History of the Drug War, Colonization, & Racism

Camille Barton, Neill Franklin, Mohawk Greene, Kwasi Adusei

Streamed via Crowdcast June 20, 2020

This is a replay of our Crowdcast streamed June 20, 2020.


Psychedelic Community & Racial Justice series, part 1/4

The killing of George Floyd has once again put the spotlight on the ongoing systemic issues of racial injustice, police violence, and criminalization of marginalized BIPOC communities. The psychedelic community must stand in solidarity with wider activism for collective liberation, including and extending far beyond ending the war on drugs.

Where do we go from here? How do we build a better, more equitable and caring future?

Part 1: History of the Drug War, Colonization, & Racism

First we'll look at the history to understand how we got to this moment and how we can advocate for policy that repairs the harms of the past, from colonization to the drug war and modern policing.

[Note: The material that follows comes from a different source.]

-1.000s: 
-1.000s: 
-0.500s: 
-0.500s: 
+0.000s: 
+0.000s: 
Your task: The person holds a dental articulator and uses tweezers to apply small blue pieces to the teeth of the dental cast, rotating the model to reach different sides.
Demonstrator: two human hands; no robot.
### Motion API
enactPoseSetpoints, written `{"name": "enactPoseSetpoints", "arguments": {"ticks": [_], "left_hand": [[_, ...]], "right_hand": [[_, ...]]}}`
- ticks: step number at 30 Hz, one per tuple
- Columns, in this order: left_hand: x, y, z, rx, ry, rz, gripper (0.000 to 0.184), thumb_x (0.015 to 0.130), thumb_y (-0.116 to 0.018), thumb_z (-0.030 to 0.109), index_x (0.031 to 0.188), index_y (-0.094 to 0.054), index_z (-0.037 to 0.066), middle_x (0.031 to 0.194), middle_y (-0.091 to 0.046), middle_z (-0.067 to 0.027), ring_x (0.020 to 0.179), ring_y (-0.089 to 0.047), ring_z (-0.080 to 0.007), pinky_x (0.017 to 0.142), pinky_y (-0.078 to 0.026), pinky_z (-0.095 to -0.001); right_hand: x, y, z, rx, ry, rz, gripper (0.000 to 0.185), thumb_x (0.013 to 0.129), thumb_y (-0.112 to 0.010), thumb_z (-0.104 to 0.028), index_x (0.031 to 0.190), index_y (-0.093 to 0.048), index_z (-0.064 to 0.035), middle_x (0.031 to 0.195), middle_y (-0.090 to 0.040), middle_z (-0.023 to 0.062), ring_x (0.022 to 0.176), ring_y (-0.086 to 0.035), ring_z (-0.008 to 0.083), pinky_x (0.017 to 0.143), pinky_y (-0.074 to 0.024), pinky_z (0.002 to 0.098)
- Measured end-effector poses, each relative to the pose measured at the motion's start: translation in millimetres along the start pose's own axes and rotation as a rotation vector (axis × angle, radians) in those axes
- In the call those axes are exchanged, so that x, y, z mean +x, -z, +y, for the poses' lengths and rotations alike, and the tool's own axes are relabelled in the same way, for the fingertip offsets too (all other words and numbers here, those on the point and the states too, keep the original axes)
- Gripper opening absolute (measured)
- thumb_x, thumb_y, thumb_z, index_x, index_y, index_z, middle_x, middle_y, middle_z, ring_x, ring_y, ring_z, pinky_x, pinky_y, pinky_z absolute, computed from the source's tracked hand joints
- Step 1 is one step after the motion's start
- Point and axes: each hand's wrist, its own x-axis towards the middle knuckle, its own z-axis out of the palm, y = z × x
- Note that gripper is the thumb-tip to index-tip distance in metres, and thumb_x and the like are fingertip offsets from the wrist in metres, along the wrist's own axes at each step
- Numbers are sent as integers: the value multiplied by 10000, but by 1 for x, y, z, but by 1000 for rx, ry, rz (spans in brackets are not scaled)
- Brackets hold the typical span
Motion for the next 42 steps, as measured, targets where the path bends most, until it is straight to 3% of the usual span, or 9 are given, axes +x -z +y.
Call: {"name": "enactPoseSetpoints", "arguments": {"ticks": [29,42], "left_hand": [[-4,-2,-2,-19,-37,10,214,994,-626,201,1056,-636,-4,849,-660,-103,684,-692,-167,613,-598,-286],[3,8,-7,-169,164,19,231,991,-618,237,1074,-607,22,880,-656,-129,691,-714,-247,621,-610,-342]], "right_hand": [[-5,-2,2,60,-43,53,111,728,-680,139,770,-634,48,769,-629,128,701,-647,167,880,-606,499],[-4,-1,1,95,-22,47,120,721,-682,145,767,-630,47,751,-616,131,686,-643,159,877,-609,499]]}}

Camille Barton (they/them) is an artist, writer and somatic educator, working on the intersections of wellness, drug policy and transformative justice. Camille is an advisor for MAPS, ensuring that MDMA psychotherapy will be accessible to communities of colour, most harmed by the war on drugs. They have written for Vice, Talking Drugs and DoubleBlind on drug policy & racial justice.

Neill Franklin is Executive Director of the Law Enforcement Action Partnership (LEAP, formerly Law Enforcement Against Prohibition) and a retired Major of the Maryland State and Baltimore City Police Departments. Following the tragic murder of his close friend, Corporal Ed Toatley, while making an undercover drug buy, Neill resolved to reform failed drug war policies.

Mohawk Greene (they/them) is an Outreach Coordinator for DanceSafe, President of New York DanceSafe, and the Technical Program Manager at NEXT Distro. They organize and oversee harm reduction, health & safety outreach in festival and nightlife settings, give lectures, collaborate with drug reform agencies such as Drug Policy Alliance, and, through their page MohawkTheEducator on social media, spread awareness on topics related to harm reduction and drug policy.

Moderator Kwasi Adusei is a psychiatric mental health nurse practitioner and the Founder of the Psychedelic Society of Western New York, out of which he developed a local psychedelic harm reduction organization. Kwasi is a trainee of the MAPS sponsored MDMA-assisted psychotherapy for PTSD and was part of the first ever therapists of color cohort.